Poster Girl

The jingle announcing the morning news emanated from the radio in the teashop. Though the shop was at the entrance of the colony, the owner kept the volume high enough to pierce through the walls of all houses in the small locality.  Rani’s little hut, a mere ten steps away, caught it clearly without fail every day. It was the signal for her to wake up. She sat up yawning and stretched her arms above her head. As she did so, she remembered that   she did not have to rush to madam’s house as usual. Today madam would come to meet her. She glanced around. Rajan was still asleep and only the small form of Baby was visible on Amma’s bed. Rani looked towards the door. It was half-shut. Her mother must have gone out. Slim beams of light streamed in through the gaps on the door made of rough wooden planks. In the dim darkness of the two-roomed house, she could see dust motes dancing in the air without a care. Normally Rani would spend some time watching the show, but today she was too excited.  She pulled the door open, darkening the muddy arc on the floor.

Rani walked towards the teashop. The usual gang of old men sat on the low bench in front of the shop, sipping tea and gossiping. A few women stood together comparing their schedules.

Rani looked around, but Amma was nowhere to be seen.  “Where’s Amma?”

One of the women answered, “Oh Rani, she’s gone to the main road to buy flowers for you. Today is the day isn’t it?”

Rani smiled and nodded her head. The women gathered around her, “Will you be getting dressed from here or from her house?,” one of them asked.

“Madam told me to get dressed and to meet her at the school.”

“Which school, ours?” This was from Amma’s best friend.

Rani nodded again.

“But today is a holiday isn’t it, will it be open?” She continued.

Rani said, “The principal and some of the teachers come even on Saturdays, so it will be open.”

“Oh ok, get dressed and go. We are all proud of you.” Amma’s best friend drew a semi-circle in the air in front of Rani’s face with her hands to ward off the evil eye. The other women followed suit, patting her on her head, shoulders, pinching her cheeks, blessing her.


She went back to her house. As she crossed the threshold, her eyes automatically went to the photo of her father hanging on the wall opposite the main door. It was the first thing everyone noticed after stepping in, the photo with a thick garland over it. Made of sandalwood shavings and pressed rose flowers, the respectful decoration did nothing to lift the tired air of their house these days. But when it was first put up a year ago, it had warmed the confines of their home, cocooning them within its soothing fragrance.

She stood beneath the picture now and looked up at the smiling face of her father. The slight curve of his lips, the permanent crinkles at the corners of his eyes ― the effect of squinting against the perpetual glare of the sun ― made it seem as though he was amused at something. And that’s how she remembered him.  Appa never lost his temper, she could not remember even one occasion when he raised his voice or lifted his hands unlike most men in their colony. Even now his last words to her resounded in her ears, causing her eyes to fill up,

“Your job is to study, complete your tenth and then you can go for DTP or some computer course, you’ll then get a job in an office. I don’t want you to end up as a housemaid like your mother.”

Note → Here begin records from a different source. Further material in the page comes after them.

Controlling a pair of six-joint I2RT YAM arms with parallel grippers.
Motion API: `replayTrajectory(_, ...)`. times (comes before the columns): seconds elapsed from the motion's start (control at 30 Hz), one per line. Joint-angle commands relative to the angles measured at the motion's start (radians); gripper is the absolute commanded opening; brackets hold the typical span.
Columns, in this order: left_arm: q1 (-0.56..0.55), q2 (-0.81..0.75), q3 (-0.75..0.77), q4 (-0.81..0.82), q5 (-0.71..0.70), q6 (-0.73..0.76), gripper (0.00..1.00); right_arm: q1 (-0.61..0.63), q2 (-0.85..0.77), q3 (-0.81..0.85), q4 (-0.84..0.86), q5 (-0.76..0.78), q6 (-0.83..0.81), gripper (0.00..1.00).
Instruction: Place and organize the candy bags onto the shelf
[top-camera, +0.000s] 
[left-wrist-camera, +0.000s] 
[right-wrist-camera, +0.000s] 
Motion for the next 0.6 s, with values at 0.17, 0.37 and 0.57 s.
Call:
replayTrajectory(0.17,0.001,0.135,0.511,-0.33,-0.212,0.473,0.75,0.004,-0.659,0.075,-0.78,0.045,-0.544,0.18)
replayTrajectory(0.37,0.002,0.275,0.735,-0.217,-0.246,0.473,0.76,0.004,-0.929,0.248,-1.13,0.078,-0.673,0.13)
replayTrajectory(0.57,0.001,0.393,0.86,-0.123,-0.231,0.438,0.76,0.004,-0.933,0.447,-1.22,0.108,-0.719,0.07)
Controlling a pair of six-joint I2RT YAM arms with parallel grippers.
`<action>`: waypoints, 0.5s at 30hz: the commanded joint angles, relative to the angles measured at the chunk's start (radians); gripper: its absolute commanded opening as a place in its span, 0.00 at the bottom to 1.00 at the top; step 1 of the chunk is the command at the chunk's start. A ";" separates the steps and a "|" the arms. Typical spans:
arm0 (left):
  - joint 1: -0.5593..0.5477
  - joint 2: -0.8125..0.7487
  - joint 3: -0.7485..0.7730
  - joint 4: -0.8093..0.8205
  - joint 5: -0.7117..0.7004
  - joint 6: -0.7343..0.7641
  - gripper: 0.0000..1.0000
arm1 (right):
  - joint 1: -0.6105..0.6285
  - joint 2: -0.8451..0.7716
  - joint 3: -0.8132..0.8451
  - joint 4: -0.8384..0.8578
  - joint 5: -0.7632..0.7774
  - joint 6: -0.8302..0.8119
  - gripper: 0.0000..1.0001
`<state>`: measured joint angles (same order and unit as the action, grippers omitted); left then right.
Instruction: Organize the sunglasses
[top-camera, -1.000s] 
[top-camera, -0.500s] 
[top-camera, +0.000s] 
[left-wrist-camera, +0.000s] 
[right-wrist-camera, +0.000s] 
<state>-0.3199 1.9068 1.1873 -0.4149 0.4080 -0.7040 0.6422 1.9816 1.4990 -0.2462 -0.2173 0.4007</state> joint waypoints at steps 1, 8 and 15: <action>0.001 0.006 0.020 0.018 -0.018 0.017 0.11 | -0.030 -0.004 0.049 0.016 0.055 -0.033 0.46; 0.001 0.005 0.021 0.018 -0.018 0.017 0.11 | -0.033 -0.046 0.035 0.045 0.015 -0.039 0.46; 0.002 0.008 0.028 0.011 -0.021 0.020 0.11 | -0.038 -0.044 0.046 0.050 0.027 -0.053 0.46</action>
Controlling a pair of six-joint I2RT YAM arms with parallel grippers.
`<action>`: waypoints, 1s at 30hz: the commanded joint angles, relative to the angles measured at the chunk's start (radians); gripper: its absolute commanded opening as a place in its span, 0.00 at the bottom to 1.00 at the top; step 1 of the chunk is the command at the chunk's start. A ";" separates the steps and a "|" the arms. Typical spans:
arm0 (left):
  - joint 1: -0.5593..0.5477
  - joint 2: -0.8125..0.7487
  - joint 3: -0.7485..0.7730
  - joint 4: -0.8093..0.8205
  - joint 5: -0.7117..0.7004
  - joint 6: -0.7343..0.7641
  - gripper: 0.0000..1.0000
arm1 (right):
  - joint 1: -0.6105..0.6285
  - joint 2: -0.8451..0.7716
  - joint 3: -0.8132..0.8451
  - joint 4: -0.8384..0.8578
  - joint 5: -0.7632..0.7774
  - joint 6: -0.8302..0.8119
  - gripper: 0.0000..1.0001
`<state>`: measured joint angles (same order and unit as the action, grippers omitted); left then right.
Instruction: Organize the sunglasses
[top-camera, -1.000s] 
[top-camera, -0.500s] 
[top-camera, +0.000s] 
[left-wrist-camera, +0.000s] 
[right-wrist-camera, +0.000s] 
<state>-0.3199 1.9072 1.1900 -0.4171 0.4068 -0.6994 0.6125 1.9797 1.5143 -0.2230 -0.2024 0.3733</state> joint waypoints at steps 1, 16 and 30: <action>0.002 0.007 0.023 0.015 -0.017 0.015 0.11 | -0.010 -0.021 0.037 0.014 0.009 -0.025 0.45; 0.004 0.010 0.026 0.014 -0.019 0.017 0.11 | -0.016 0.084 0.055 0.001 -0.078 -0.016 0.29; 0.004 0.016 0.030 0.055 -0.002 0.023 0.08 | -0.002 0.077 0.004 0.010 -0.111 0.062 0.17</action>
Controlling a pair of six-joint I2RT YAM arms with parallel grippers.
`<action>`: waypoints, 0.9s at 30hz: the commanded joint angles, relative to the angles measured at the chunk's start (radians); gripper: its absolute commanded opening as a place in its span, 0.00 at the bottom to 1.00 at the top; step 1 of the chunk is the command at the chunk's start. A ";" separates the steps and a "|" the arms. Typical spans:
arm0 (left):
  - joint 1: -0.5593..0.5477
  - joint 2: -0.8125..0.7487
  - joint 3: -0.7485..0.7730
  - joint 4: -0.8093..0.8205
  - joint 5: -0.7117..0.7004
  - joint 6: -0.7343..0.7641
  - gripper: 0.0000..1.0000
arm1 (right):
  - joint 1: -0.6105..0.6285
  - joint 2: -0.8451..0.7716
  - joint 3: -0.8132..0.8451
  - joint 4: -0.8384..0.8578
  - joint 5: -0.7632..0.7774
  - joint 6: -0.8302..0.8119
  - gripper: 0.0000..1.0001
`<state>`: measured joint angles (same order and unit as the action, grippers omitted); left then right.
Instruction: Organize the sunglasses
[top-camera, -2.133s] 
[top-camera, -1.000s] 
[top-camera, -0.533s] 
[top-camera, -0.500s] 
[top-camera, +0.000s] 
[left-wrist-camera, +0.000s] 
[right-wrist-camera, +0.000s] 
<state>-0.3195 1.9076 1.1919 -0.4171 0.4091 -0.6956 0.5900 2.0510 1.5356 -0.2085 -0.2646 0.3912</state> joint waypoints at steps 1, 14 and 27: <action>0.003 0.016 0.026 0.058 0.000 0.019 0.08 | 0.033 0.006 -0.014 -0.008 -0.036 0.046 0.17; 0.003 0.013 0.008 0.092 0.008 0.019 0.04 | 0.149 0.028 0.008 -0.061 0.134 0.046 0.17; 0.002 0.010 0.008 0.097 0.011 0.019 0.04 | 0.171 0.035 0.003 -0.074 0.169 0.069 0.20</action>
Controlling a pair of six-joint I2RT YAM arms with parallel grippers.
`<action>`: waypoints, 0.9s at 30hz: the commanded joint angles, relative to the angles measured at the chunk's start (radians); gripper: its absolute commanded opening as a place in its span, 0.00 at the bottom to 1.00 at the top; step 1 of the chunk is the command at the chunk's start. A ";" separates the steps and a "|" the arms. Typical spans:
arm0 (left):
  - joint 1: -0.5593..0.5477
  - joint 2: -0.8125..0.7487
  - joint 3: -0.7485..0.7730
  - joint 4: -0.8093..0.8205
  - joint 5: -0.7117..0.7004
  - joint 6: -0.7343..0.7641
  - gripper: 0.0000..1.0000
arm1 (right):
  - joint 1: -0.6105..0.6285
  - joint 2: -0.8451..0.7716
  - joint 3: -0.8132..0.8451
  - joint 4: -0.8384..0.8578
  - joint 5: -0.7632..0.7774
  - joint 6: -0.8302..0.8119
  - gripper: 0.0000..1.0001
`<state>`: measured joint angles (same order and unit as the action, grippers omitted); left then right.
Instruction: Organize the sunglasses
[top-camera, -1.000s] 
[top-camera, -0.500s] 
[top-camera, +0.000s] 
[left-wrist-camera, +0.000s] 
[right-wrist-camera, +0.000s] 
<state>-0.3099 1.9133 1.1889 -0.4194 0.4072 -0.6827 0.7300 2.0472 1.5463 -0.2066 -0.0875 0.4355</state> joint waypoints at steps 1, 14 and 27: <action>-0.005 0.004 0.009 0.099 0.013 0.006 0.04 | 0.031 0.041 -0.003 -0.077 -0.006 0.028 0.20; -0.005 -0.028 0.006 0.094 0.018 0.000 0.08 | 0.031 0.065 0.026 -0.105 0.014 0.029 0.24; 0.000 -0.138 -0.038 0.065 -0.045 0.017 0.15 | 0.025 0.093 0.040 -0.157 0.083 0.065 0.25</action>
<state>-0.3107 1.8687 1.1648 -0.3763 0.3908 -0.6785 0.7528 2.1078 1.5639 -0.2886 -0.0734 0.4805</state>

“Appa, I’ve been sitting in class eight for the past two years now. I would rather earn some money and help the family. I want to try for a job in the supermarket on the main road.”

“Who told you they’ll employ you at the supermarket? You need to complete your tenth class even for that job.”

“Rajan and Baby can do the studying Appa, at least think about it. I have to sit with children younger than me…”

“And whose fault is that?”

“…all my friends are in the tenth class now.” She even squeezed out some tears expecting him to relent. He pretended not to notice.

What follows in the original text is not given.